[systemd-devel] High CPU usage of journald

Mon Feb 18 18:08:13 PST 2013

On Mon, 18.02.13 19:52, Holger Hans Peter Freyther (holger at freyther.de) wrote:

> 
> On Mon, Feb 18, 2013 at 08:47:44AM -0800, David Strauss wrote:
> 
> Dear David, all,
> 
> 
> > It's possible that a lot of it could also allocate on the stack or use
> > stack-style management of a pool in heap. This is pretty
> > performance-critical code, and we're seeing similar CPU overhead.
>
> I think upstream doesn't care about the CPU overhead of the
> journald.

I can assure you that that's definitely not true. We do care about
performance.

That said, the journal is relatively new and obviously not optimized in
all details for all machines, and we knowingly and frequently pick the
more readable codepath rather than the faster one because readable and
manageable code is important to us.

You need to understand that on x86 journald (and systemd) are
virtually "free" CPU-wise, these days. We develop on x86. And hence
optimizing things was never the most important issue for us, because the
codepaths never showed up badly anywhere anyway. That we develop on x86
doesn't mean we wouldn't care for embedded CPUs. We do, and we have
optimized some things in this area already, but nobody yet gave this
love to the journald component of systemd. I mean, udev's entire history
is more or less one of optimizations. And in systemd you find quite a
few changes that are about optimization and nothing else. 

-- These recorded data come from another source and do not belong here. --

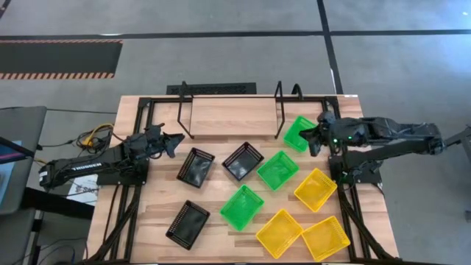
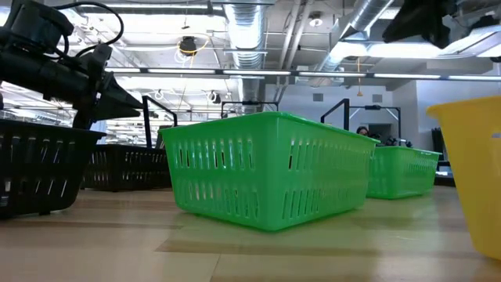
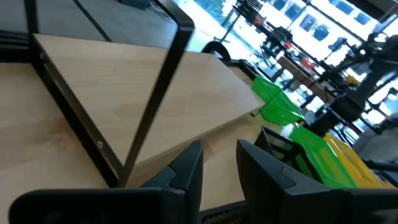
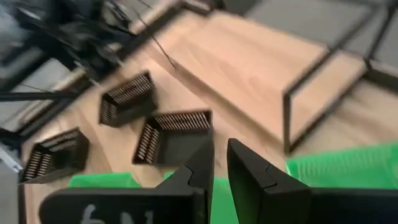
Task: Stack baskets on shelf by color
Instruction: Put the top left black bin on the shelf
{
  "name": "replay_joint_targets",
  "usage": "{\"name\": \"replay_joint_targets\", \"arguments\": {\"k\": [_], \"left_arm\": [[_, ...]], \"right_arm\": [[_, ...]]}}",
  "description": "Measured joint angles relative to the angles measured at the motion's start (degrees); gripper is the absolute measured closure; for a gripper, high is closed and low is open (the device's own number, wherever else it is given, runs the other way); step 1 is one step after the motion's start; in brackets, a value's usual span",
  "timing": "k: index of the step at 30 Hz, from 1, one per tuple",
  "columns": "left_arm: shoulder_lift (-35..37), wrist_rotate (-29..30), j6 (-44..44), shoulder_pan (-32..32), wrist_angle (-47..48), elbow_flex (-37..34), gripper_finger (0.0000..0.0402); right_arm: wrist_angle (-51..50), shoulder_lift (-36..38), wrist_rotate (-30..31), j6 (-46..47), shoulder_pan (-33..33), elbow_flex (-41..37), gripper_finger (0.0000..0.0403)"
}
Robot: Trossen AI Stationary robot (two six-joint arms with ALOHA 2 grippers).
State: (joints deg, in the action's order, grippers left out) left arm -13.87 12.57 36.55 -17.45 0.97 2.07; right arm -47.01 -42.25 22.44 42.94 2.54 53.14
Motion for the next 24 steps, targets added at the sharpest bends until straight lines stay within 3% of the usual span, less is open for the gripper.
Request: {"name": "replay_joint_targets", "arguments": {"k": [6, 12, 24], "left_arm": [[0.0, -4.4, -0.1, 0.0, 0.7, 0.0, 0.0317], [0.0, -4.8, -0.8, 0.0, 0.8, 0.0, 0.0317], [0.0, -9.9, -1.4, 0.0, 1.4, 0.0, 0.0317]], "right_arm": [[-7.6, -8.7, -6.0, 12.9, 1.9, 2.4, 0.0335], [-13.4, -16.6, -11.7, 30.2, 6.5, 2.5, 0.0335], [-18.3, -29.0, -14.0, 68.7, 24.8, 2.5, 0.0335]]}}
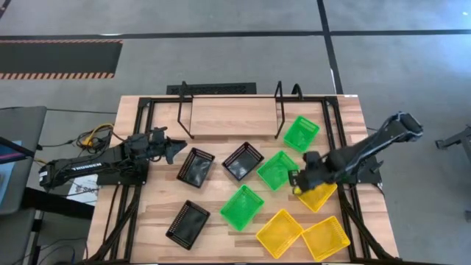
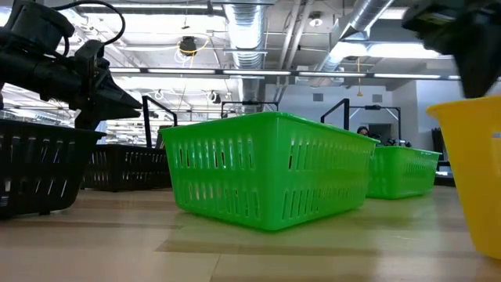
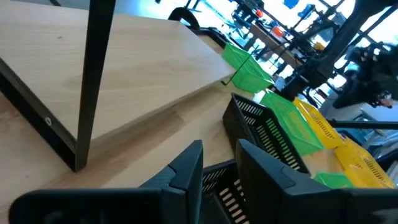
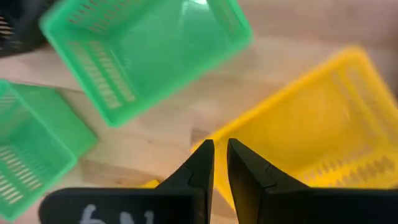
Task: Stack baskets on shelf by color
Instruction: Put the top left black bin on the shelf
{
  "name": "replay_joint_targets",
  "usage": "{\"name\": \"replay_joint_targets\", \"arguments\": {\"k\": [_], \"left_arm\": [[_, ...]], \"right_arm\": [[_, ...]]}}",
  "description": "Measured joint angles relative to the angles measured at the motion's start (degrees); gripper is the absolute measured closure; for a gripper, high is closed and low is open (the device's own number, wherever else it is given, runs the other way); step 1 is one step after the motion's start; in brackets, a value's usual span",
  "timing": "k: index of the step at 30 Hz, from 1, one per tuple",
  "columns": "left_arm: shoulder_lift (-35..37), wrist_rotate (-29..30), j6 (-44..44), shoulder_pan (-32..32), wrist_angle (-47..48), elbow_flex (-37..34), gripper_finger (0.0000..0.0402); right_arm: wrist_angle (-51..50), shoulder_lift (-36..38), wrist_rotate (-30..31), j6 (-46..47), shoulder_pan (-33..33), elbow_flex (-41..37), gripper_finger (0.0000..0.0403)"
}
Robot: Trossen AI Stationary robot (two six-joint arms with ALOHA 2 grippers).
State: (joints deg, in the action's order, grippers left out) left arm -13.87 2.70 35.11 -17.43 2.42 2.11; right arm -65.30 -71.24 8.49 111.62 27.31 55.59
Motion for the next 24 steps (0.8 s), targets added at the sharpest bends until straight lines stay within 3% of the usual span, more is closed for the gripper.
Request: {"name": "replay_joint_targets", "arguments": {"k": [5, 9, 18, 24], "left_arm": [[0.0, 0.0, -1.0, 0.0, 0.0, 0.0, 0.0317], [0.0, 0.1, -1.1, 0.0, 0.0, 0.0, 0.0317], [0.0, 1.0, -1.5, 0.0, 0.0, 0.0, 0.0317], [0.0, 1.0, -1.5, 0.0, 0.0, 0.0, 0.0317]], "right_arm": [[0.2, -3.5, 0.1, 13.9, 7.9, 0.0, 0.0335], [1.1, -5.4, -0.2, 19.0, 11.9, 0.0, 0.0335], [1.4, -5.6, -9.9, 18.4, 13.4, 0.0, 0.03], [1.8, -5.6, -6.7, 16.7, 11.9, 0.0, 0.0247]]}}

So, if you found something that isn't as fast as it should be and shows
up in profiling, then we really should optimize that, and am happy to
look into this. However, as I don't even possess any machine with a CPU
where these issues show up I am not sure I will be able to do this all
by myself...

For many string operations that might end up in inner loop we try to use
alloca() these days, however for some that's really hard to get right,
for example for sprintf() related loops...

> I browsed through journald-server.c:dispatch_message_real and there are
> several things one could do... there are certainly a lot more items.

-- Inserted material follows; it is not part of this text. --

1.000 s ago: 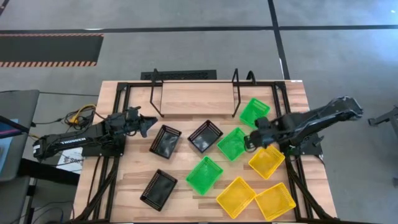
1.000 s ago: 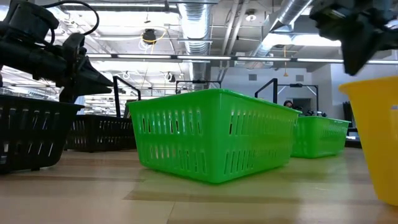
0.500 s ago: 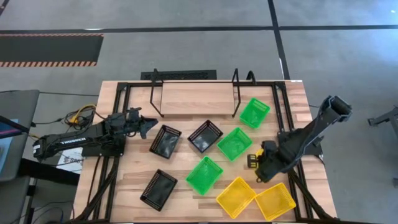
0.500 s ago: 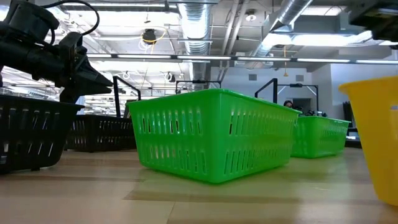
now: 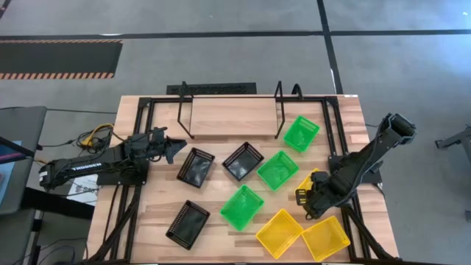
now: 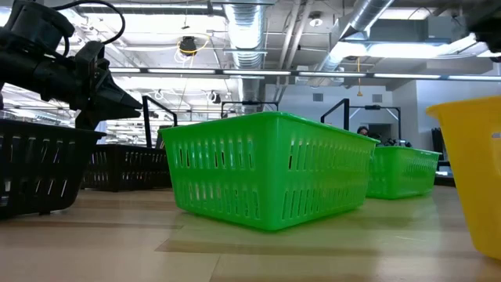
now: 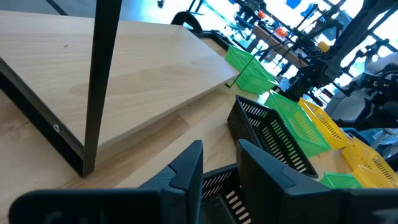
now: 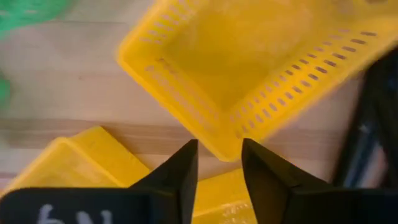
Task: Stack baskets on shelf by color
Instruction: Put the top left black bin on the shelf
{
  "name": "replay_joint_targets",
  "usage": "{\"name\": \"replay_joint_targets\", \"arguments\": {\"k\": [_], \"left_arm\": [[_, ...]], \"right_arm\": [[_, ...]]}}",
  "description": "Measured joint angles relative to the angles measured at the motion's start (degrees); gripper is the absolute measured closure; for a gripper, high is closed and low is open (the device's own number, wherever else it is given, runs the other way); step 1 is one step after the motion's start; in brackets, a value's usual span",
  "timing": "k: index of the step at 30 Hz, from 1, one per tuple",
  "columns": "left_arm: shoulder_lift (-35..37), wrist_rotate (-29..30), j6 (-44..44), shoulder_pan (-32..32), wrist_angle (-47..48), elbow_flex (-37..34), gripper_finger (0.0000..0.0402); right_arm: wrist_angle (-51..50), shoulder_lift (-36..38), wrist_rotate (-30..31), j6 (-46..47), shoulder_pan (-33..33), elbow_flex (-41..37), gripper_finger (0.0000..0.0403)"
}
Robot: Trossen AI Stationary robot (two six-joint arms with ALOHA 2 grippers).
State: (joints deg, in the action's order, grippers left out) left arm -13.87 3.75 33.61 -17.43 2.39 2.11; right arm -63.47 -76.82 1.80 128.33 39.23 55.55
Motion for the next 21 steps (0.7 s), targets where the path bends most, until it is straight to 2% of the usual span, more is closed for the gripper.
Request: {"name": "replay_joint_targets", "arguments": {"k": [5, 10, 13, 16, 21], "left_arm": [[0.0, 0.0, -0.4, 0.0, 0.0, 0.0, 0.0317], [0.0, -1.6, -2.9, 0.0, 0.2, 0.0, 0.0317], [0.0, -5.5, 0.4, 0.1, 4.4, 1.4, 0.0317], [-1.2, -8.3, 3.4, 1.0, 15.2, 5.1, 0.0324], [-2.6, -8.9, 3.7, 3.4, 23.0, 13.7, 0.0373]], "right_arm": [[3.8, 0.0, 7.5, -8.6, -5.0, 0.0, 0.0219], [15.6, 0.0, 13.1, -24.0, -11.8, 0.0, 0.0214], [25.3, 0.0, 14.0, -34.8, -16.3, 0.0, 0.0218], [35.6, 0.0, 14.0, -45.9, -20.3, 0.0, 0.0221], [53.0, 0.0, 11.9, -63.1, -25.8, 0.0, 0.022]]}}
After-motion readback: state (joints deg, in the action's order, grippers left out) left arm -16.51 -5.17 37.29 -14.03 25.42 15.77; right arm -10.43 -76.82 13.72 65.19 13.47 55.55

We should really base this all on profiling data. Without that premature
optimizations will just make the code unreadable.

> 1.) Several things are done over and over again... e.g. calls to the
> have_effective_cap.. it is unlikely that it will change after the journald
> has started.

Does this really show up negatively in profiling runs?

> 2.) Avoid allocation part one...
> 
>                 r = get_process_cmdline(ucred->pid, 0, false, &t);
>                 if (r >= 0) {
>                         cmdline = strappend("_CMDLINE=", t);
>                         free(t);
> 
>                         if (cmdline)
>                                 IOVEC_SET_STRING(iovec[n++], cmdline);
>                 }
> 
> So instead of the strappend (which will do strdup..) one could make sure
> that 't' has enough space to prepend the _CMDLINE= or the _EXE, or the
> other strings.

If this is indeed something that shows up negative in profiling we could
just extend get_process_cmdline() with a prefix char* arg, that if
non-NULL is prepended implicitly to the returned string.

> 3.) Looking at code like... get_process_cmdline
> 
>   asprintf(&p, "/proc/%lu/cmdline", (unsigned long) pid)
> 
> So first of all /proc/%lu/ is created over and over again for exe, comm,
> cmdline, sessionid, cgroup... With a different API one could easily avoid
> this.

It would probably be best to just use strings on the stack for this anyway...

> 4.) Still at the same method..
> 
>         if (max_length == 0) {
>                 size_t len = 1;
>                 while ((c = getc(f)) != EOF) {
>                         k = realloc(r, len+1);
>                         if (k == NULL) {
> 
> is most likely not the most effective way to handle the allocation. Or
> maybe call get_process_cmdline with a max length?

Actually, if you look in the glibc sources you will find that it does
some exponentional size increasing anyway internally of realloc(). After
realizing this we recently droppped a couple of our own exponential
realloc() loops in favour of the simpler to read linear realloc(foo,
len+1) loops. I'd be really surprised if this would show up in any
profiling. If it did glibc's own exponential increas code would not
work...

> 5.) I wonder if some of the information could be sent from the systemd
> to avoid the work in the journald...

So it's a bit of a security thing too: the journal distuingishes
"trusted" fields from "untrusted" ones. The former are collected by
journald and read directly from the kernel and can thus not be
faked. The latter are passed in from the clients, and can thus be faked
data. The "trusted" fields are prefixed with an "_", and clients can
never send fields prefixed with "_".

> I will end up commenting out most of dispatch_message_real and check if
> the CPU down drops to a low single digit. I would assume it will.

This would certainly be interesting.

Lennart

-- 
Lennart Poettering - Red Hat, Inc.